- _AIM OF THE TASK_: Could you copy every line of the data that contains the word "image"?

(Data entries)
***
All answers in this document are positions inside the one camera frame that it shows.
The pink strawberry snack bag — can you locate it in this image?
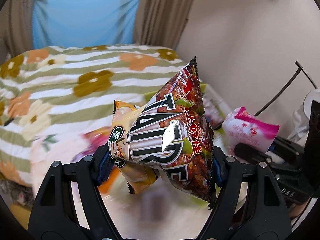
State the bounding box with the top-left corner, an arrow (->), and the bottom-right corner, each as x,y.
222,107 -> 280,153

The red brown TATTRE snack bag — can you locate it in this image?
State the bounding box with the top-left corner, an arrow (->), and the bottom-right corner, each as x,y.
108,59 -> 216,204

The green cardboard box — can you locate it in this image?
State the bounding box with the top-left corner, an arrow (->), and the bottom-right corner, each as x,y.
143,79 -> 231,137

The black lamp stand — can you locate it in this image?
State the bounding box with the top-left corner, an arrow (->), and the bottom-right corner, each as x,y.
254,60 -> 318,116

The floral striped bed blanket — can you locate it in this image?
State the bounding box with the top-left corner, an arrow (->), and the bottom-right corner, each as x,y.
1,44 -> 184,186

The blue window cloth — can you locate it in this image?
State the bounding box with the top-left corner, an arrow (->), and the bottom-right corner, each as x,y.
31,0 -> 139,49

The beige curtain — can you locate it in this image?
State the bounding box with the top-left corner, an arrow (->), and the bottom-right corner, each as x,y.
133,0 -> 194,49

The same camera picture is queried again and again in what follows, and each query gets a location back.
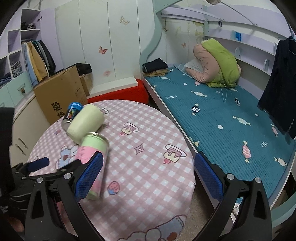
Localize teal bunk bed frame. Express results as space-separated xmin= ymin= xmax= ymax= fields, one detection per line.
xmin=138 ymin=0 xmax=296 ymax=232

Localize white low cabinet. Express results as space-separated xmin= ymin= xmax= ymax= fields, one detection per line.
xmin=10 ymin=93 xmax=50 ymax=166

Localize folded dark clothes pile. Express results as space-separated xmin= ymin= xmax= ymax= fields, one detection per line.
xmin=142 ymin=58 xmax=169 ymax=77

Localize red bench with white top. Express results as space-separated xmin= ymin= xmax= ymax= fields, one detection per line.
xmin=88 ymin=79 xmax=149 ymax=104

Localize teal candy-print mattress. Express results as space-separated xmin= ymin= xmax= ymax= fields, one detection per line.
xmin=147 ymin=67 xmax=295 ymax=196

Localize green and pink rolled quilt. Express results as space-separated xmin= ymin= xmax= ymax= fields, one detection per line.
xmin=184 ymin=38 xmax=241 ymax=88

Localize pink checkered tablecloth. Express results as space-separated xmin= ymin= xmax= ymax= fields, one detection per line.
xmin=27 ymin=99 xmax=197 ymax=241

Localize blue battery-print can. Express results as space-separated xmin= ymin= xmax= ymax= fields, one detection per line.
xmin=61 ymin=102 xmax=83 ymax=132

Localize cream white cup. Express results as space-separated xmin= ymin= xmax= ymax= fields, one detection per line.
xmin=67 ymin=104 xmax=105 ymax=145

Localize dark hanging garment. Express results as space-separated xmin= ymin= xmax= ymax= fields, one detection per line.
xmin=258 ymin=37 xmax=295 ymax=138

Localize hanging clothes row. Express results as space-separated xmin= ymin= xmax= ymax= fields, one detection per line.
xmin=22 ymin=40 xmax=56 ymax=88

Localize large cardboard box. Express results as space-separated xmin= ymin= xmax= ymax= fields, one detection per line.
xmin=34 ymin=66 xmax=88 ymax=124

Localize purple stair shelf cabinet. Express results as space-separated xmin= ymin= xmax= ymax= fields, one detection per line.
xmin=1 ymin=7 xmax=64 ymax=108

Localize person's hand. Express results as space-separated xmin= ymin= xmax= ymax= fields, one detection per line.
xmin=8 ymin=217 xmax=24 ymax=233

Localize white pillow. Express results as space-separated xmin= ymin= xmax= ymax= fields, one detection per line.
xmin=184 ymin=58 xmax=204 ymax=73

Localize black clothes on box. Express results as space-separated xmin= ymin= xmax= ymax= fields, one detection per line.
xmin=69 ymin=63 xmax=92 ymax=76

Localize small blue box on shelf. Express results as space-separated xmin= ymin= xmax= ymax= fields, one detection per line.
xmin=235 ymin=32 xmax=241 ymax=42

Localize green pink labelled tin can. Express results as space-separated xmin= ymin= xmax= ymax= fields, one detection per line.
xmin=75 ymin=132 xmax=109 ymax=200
***
- _SOLUTION TO THIS PROBLEM_:
The pink strawberry snack bag — can you locate it in this image?
The red brown TATTRE snack bag — can you locate it in this image?
The green cardboard box — can you locate it in this image?
The black lamp stand — can you locate it in this image?
The floral striped bed blanket — can you locate it in this image?
The blue window cloth — can you locate it in this image?
The beige curtain — can you locate it in this image?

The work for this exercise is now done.